When you reach the line that contains "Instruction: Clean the" in the data below, start reproducing lines exactly, and stop after the line that contains "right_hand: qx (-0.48".

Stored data
────
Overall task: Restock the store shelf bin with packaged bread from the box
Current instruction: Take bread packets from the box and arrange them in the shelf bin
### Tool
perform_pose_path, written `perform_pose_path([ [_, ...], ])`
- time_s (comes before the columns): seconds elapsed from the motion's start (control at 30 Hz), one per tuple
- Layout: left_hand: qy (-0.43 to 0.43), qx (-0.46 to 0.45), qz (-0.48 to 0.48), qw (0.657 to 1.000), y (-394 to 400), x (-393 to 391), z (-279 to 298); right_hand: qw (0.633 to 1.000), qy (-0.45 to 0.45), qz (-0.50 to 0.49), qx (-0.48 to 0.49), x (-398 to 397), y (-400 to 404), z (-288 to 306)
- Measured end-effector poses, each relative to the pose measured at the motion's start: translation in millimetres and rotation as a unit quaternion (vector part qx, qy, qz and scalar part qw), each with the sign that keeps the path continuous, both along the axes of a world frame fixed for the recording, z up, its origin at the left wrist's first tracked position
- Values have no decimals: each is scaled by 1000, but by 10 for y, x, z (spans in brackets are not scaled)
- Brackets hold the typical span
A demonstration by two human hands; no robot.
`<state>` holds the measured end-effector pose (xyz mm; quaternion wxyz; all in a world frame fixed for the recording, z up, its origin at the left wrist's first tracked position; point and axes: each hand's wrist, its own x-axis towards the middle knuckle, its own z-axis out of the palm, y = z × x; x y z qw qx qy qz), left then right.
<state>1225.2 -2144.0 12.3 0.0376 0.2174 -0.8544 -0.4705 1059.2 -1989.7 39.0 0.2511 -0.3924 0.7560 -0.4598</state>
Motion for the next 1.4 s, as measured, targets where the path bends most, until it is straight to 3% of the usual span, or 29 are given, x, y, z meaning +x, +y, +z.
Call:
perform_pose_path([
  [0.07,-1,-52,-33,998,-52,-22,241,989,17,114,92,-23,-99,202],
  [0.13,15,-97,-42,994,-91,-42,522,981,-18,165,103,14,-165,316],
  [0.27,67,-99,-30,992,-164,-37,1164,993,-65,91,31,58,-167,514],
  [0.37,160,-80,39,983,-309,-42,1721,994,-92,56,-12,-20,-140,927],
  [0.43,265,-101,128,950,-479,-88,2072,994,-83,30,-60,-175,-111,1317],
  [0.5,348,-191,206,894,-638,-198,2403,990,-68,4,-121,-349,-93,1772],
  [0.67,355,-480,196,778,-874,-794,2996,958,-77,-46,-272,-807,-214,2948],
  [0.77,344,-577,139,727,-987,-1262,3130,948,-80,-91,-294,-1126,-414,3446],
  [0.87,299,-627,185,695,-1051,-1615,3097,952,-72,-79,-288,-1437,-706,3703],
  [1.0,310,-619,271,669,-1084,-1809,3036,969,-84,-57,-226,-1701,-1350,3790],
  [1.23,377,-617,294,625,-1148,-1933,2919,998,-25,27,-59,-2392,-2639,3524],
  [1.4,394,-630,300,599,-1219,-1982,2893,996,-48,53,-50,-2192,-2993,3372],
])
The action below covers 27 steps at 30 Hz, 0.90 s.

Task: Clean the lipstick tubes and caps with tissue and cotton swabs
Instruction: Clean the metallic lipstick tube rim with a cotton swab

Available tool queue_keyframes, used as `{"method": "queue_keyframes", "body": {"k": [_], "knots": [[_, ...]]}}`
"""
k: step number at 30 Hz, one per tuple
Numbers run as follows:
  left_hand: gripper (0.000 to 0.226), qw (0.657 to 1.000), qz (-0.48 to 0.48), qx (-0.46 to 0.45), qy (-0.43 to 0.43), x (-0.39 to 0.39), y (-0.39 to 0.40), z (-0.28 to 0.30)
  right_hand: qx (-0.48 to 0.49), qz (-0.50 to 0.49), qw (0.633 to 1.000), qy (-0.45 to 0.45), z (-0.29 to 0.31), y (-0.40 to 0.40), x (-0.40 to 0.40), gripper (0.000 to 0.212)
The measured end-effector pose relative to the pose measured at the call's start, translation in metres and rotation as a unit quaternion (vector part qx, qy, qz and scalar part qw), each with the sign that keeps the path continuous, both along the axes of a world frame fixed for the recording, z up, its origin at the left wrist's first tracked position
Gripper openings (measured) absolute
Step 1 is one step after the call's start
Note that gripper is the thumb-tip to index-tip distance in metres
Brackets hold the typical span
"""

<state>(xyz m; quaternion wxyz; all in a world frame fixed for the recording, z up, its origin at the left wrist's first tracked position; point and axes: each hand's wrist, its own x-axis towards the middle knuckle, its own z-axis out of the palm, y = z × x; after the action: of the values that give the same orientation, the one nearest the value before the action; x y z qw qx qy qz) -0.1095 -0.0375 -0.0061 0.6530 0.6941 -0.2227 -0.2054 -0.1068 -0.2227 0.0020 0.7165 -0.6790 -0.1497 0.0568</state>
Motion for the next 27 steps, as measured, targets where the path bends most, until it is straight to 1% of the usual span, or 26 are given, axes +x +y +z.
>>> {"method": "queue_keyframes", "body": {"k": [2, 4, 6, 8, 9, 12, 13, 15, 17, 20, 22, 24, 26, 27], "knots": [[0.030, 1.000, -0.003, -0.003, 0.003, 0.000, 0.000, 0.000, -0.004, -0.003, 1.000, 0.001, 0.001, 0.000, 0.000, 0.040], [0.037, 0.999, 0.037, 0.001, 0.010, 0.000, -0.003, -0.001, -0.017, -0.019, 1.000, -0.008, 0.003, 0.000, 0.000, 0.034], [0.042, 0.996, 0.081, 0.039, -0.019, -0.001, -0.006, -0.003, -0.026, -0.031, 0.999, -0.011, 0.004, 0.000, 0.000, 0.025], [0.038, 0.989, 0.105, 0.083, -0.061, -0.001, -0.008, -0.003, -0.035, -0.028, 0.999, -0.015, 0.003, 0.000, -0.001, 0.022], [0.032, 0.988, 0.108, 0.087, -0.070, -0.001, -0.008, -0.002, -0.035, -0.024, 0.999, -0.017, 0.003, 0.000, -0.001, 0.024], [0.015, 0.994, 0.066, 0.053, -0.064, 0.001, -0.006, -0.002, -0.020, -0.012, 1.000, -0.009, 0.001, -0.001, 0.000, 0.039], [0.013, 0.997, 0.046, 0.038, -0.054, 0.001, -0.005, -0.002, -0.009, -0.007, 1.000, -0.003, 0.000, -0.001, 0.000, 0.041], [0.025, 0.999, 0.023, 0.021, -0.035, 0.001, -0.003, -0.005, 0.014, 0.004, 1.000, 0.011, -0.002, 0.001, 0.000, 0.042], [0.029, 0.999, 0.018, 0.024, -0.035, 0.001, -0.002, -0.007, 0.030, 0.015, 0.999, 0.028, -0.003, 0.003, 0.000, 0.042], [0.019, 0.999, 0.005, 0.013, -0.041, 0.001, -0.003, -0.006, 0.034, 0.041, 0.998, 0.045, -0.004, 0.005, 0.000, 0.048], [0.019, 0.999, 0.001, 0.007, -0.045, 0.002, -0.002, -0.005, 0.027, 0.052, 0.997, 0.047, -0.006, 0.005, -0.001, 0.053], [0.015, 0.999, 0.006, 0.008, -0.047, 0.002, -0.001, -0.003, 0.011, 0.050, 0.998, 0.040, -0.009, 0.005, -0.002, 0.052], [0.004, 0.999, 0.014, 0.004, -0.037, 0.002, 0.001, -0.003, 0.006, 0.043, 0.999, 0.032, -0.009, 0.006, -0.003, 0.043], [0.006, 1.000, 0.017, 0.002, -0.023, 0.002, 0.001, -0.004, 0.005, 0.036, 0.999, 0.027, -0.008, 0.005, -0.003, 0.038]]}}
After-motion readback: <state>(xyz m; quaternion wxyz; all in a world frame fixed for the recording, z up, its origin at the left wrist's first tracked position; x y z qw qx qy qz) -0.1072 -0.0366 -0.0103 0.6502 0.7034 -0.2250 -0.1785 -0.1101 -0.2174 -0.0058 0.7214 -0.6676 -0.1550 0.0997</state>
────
Task solution
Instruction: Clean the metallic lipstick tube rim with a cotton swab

Available tool queue_keyframes, used as `{"method": "queue_keyframes", "body": {"k": [_], "knots": [[_, ...]]}}`
"""
k: step number at 30 Hz, one per tuple
Numbers run as follows:
  left_hand: gripper (0.000 to 0.226), qw (0.657 to 1.000), qz (-0.48 to 0.48), qx (-0.46 to 0.45), qy (-0.43 to 0.43), x (-0.39 to 0.39), y (-0.39 to 0.40), z (-0.28 to 0.30)
  right_hand: qx (-0.48 to 0.49), qz (-0.50 to 0.49), qw (0.633 to 1.000), qy (-0.45 to 0.45), z (-0.29 to 0.31), y (-0.40 to 0.40), x (-0.40 to 0.40), gripper (0.000 to 0.212)

The exercise has now been completed.